Mai come in queste ore l’implosione del Pd è sembrata così reale e vicina. E la presenza in Direzione del premier Paolo Gentiloni e del ministro dell’Economia Pier Carlo Padoan aumenterà il tratto drammatico della riunione. In teoria, la presenza del titolare del Tesoro dovrebbe servire a definire una strategia comune rispetto alle pressanti richieste dell’Ue sui conti pubblici. In realtà, sancirà solamente la distanza politica tra il segretario e il Tesoro e la netta divisione nel partito anche in ordine alla politica economica. Renzi è intenzionato ad attaccare l’Ue delle «letterine ridicoli» e testare così la 'fedeltà' dell’esecutivo in carico. Una situazione potenzialmente imbarazzante. Particolarmente delicata la posizione di Gentiloni. La sua partecipazione alla Direzione è certa in quanto premier e in quanto dirigente del Pd. Ma è chiaro che tutto ciò che avverrà si ripercuoterà sul suo governo. E il fatto che le dinamiche interne al partito stiano intralciando l’esecutivo non può che essere motivo di frizione tra Nazareno e Palazzo Chigi. Gli ufficiali di collegamento smentiscono, ma Renzi negli ultimi giorni ha visto male l’attendismo dell’esecutivo sulla legge elettorale, la rinuncia del governo a qualsiasi ruolo attivo nella partita. È apparso al segretario un ostacolo indiretto alla prospettiva del voto a giugno. Oggi il segretario e il premier avranno modo di chiarirsi.
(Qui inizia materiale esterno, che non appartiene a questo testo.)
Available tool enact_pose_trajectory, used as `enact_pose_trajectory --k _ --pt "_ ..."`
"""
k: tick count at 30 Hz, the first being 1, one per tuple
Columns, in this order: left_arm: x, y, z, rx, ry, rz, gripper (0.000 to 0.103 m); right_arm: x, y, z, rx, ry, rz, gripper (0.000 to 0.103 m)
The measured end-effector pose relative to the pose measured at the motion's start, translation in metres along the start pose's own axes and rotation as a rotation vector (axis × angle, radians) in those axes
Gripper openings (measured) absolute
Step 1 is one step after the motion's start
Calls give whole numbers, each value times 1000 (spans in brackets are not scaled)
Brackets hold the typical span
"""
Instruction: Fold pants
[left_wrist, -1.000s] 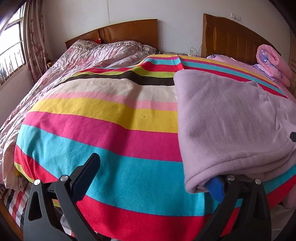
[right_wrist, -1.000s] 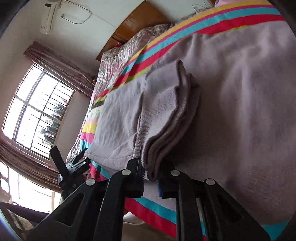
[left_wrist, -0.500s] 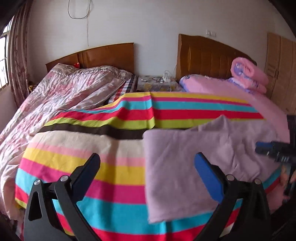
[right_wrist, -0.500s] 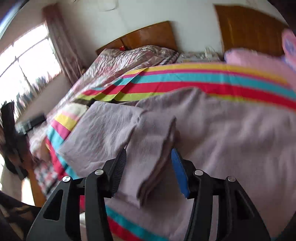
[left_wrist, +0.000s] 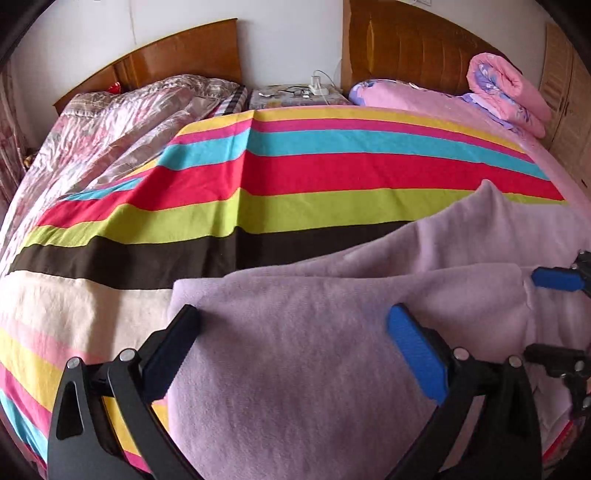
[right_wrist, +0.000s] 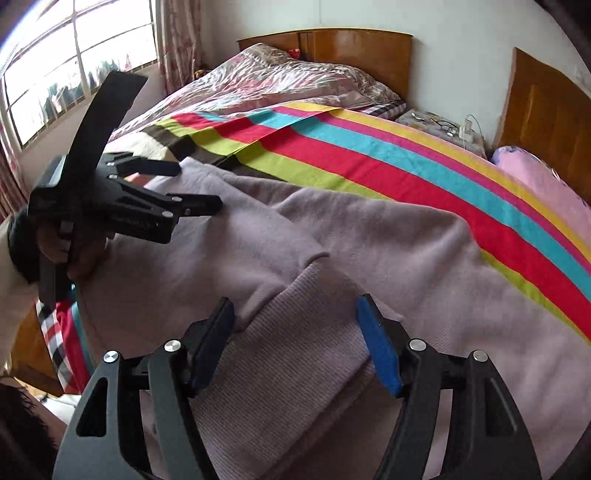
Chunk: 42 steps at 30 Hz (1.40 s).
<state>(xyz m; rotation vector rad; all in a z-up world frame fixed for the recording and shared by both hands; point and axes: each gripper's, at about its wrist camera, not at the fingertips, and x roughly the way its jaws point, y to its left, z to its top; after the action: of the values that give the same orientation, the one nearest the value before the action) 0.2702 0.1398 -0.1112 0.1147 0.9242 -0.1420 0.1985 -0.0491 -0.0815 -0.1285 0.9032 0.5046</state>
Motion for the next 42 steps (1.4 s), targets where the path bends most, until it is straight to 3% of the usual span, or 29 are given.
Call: enact_pose_trajectory --k 3,7,14,17,21,24,26,27,30,33,39,42 --pt "1 -2 -1 0 -12 21 102 -4 4 9 -8 -31 19 69" --pt "-3 2 -1 -15 -21 20 102 26 0 5 -34 70 1 72" --pt "-6 3 -1 -34 -34 26 102 14 -15 47 -16 -9 -58 72" --pt "-12 21 -3 -149 -70 43 102 39 -21 73 -14 13 -15 72" --pt "-8 45 -5 -266 -45 -36 102 77 -4 103 -108 59 75 72" --pt "-5 45 -4 -265 -30 -39 102 112 15 110 -212 180 91 73" --pt "-5 41 -4 -246 -31 -29 102 124 14 114 -202 190 67 83" --pt "-6 38 -5 -235 -34 -20 102 123 6 118 -155 181 84 83" --pt "-4 36 -5 -226 -38 -12 102 99 -13 121 -39 77 22 81" --pt "-4 35 -5 -223 -37 -8 102 72 -27 115 6 32 38 82" --pt "-3 32 -4 -208 -39 14 102 81 -37 78 -37 192 -76 85" --pt "-4 29 -4 -197 -41 28 102 70 -49 69 32 138 -64 85"
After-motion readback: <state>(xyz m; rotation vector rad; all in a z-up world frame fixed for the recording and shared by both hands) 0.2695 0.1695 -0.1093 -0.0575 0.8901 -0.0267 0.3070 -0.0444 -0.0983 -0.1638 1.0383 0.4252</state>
Renzi specificherà che il 'totem' non è il voto a giugno, ma evitare l’immobilismo. Con la pistola fumante delle dimissioni sul tavolo, il segretario spera di convincere la minoranza a rientrare nella logica di un confronto in tempi brevi, senza rinvii e «rosolamenti». È una partita a scacchi, insomma. Con strappi violenti. E possibili frenate che però al momento sono tutte da costruire. Ovviamente, dopo il discorso di Renzi, la massima attenzione sarà agli interventi di Franceschini, Martina, Orlando e dello stesso Gentiloni. Saranno loro quattro a farsi carico della mediazione: primarie per il segretario a giugno, per offrire - allo stesso tempo - all’ex premier la possibilità di ottenere la re-investitura in tempi brevi e alla minoranza l’opportunità di organizzare una controproposta seria. Un «Congresso di unità», insomma. Con il patto implicito che alle urne si va insieme e senza aspettare le calende greche del Parlamento sulla legge elettorale. A questo estremo tentativo di ridurre le distanze sarà Bersani a dire «sì» o «no». Renzi potrebbe adeguarsi a soluzioni che non rappresentino un rinvio sine die.